### What the task requires:
Below is a listing; transcribe it exactly but without any images.

━━━ Available data

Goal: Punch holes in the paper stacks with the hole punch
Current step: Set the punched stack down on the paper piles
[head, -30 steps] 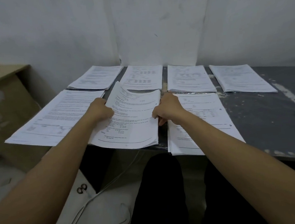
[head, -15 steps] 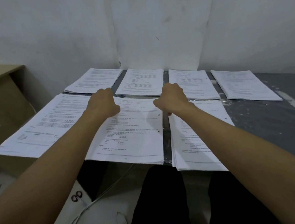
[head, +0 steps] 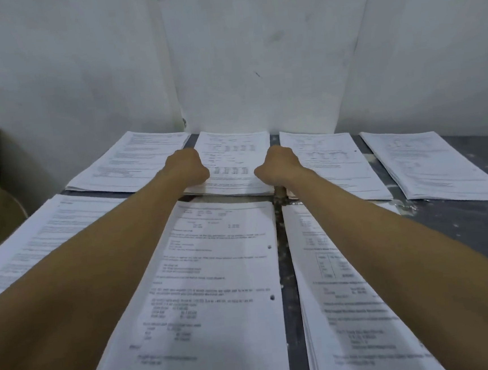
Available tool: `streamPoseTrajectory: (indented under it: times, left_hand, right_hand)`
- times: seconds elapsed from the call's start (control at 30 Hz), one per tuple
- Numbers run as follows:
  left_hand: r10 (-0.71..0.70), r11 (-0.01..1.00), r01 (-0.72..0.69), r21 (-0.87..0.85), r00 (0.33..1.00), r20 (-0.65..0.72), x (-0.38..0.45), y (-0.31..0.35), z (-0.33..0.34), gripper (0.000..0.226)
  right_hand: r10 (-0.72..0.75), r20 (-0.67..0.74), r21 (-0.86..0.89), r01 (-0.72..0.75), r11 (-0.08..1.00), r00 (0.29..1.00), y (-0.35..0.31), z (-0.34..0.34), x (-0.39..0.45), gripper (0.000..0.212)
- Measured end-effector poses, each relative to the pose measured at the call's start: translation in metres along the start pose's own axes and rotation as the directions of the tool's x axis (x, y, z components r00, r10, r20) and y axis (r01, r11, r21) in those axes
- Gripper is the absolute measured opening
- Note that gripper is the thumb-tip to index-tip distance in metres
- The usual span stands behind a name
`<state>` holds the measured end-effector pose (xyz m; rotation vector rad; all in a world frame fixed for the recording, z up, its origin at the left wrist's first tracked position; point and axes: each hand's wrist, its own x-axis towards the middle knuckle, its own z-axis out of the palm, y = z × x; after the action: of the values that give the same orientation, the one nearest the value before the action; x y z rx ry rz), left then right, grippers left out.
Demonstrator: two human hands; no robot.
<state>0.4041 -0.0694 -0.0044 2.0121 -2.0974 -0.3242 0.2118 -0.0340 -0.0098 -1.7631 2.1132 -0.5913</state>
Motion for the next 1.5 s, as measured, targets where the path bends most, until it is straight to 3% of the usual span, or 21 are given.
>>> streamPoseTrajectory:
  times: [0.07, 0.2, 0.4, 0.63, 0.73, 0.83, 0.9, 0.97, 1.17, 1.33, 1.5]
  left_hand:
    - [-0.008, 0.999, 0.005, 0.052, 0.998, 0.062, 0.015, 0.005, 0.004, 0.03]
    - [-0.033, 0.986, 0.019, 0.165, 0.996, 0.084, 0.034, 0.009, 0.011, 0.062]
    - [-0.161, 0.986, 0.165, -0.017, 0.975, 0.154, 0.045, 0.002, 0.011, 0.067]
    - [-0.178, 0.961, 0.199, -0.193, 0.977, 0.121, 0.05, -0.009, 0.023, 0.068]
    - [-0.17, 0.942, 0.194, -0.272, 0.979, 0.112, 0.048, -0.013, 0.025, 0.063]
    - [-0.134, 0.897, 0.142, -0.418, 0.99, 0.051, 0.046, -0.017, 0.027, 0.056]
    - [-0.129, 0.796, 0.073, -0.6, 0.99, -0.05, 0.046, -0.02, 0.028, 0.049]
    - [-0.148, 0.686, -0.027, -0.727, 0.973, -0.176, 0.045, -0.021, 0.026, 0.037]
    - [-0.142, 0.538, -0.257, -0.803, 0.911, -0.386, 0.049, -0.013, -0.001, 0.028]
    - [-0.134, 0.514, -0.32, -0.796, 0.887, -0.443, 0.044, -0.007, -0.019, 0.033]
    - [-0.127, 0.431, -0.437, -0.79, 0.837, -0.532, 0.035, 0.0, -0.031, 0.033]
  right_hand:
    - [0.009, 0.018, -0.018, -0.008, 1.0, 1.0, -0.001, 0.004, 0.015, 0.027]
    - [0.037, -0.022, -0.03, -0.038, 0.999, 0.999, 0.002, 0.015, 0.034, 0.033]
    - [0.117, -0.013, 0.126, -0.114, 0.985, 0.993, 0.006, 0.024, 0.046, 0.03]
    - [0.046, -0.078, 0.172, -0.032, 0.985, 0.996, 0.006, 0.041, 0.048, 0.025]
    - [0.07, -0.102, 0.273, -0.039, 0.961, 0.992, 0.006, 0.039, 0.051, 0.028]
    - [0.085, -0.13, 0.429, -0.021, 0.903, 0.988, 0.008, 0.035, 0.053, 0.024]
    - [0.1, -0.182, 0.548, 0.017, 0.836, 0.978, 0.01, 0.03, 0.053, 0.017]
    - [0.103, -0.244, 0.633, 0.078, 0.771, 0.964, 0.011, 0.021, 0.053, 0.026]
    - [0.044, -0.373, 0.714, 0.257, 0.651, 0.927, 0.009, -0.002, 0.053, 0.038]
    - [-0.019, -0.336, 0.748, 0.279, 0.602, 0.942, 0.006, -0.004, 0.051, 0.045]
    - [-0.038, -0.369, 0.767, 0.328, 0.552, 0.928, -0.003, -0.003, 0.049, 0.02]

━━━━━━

### Response:
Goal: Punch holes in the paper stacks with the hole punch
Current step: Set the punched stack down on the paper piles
[head, -30 steps] 
[head, -15 steps] 
[head, +0 steps] 
Available tool: `streamPoseTrajectory: (indented under it: times, left_hand, right_hand)`
- times: seconds elapsed from the call's start (control at 30 Hz), one per tuple
- Numbers run as follows:
  left_hand: r10 (-0.71..0.70), r11 (-0.01..1.00), r01 (-0.72..0.69), r21 (-0.87..0.85), r00 (0.33..1.00), r20 (-0.65..0.72), x (-0.38..0.45), y (-0.31..0.35), z (-0.33..0.34), gripper (0.000..0.226)
  right_hand: r10 (-0.72..0.75), r20 (-0.67..0.74), r21 (-0.86..0.89), r01 (-0.72..0.75), r11 (-0.08..1.00), r00 (0.29..1.00), y (-0.35..0.31), z (-0.34..0.34), x (-0.39..0.45), gripper (0.000..0.212)
- Measured end-effector poses, each relative to the pose measured at the call's start: translation in metres along the start pose's own axes and rotation as the directions of the tool's x axis (x, y, z components r00, r10, r20) and y axis (r01, r11, r21) in those axes
- Gripper is the absolute measured opening
- Note that gripper is the thumb-tip to index-tip distance in metres
- The usual span stands behind a name
`<state>` holds the measured end-effector pose (xyz m; rotation vector rad; all in a world frame fixed for the recording, z up, its origin at the left wrist's first tracked position; point and axes: each hand's wrist, its own x-axis towards the middle knuckle, its own z-axis out of the palm, y = z × x; after the action: of the values that give the same orientation, the one nearest the value before the action; x y z rx ry rz), left then right, grippers left out.
Demonstrator: two human hands; no robot.
<state>0.4041 -0.0694 -0.0044 2.0121 -2.0974 -0.3242 0.2118 -0.0340 -0.0098 -1.7631 2.1132 -0.5913</state>
Motion for the next 1.5 s, as measured, targets where the path bends most, until it is straight to 3% of the usual span, or 21 are given.
>>> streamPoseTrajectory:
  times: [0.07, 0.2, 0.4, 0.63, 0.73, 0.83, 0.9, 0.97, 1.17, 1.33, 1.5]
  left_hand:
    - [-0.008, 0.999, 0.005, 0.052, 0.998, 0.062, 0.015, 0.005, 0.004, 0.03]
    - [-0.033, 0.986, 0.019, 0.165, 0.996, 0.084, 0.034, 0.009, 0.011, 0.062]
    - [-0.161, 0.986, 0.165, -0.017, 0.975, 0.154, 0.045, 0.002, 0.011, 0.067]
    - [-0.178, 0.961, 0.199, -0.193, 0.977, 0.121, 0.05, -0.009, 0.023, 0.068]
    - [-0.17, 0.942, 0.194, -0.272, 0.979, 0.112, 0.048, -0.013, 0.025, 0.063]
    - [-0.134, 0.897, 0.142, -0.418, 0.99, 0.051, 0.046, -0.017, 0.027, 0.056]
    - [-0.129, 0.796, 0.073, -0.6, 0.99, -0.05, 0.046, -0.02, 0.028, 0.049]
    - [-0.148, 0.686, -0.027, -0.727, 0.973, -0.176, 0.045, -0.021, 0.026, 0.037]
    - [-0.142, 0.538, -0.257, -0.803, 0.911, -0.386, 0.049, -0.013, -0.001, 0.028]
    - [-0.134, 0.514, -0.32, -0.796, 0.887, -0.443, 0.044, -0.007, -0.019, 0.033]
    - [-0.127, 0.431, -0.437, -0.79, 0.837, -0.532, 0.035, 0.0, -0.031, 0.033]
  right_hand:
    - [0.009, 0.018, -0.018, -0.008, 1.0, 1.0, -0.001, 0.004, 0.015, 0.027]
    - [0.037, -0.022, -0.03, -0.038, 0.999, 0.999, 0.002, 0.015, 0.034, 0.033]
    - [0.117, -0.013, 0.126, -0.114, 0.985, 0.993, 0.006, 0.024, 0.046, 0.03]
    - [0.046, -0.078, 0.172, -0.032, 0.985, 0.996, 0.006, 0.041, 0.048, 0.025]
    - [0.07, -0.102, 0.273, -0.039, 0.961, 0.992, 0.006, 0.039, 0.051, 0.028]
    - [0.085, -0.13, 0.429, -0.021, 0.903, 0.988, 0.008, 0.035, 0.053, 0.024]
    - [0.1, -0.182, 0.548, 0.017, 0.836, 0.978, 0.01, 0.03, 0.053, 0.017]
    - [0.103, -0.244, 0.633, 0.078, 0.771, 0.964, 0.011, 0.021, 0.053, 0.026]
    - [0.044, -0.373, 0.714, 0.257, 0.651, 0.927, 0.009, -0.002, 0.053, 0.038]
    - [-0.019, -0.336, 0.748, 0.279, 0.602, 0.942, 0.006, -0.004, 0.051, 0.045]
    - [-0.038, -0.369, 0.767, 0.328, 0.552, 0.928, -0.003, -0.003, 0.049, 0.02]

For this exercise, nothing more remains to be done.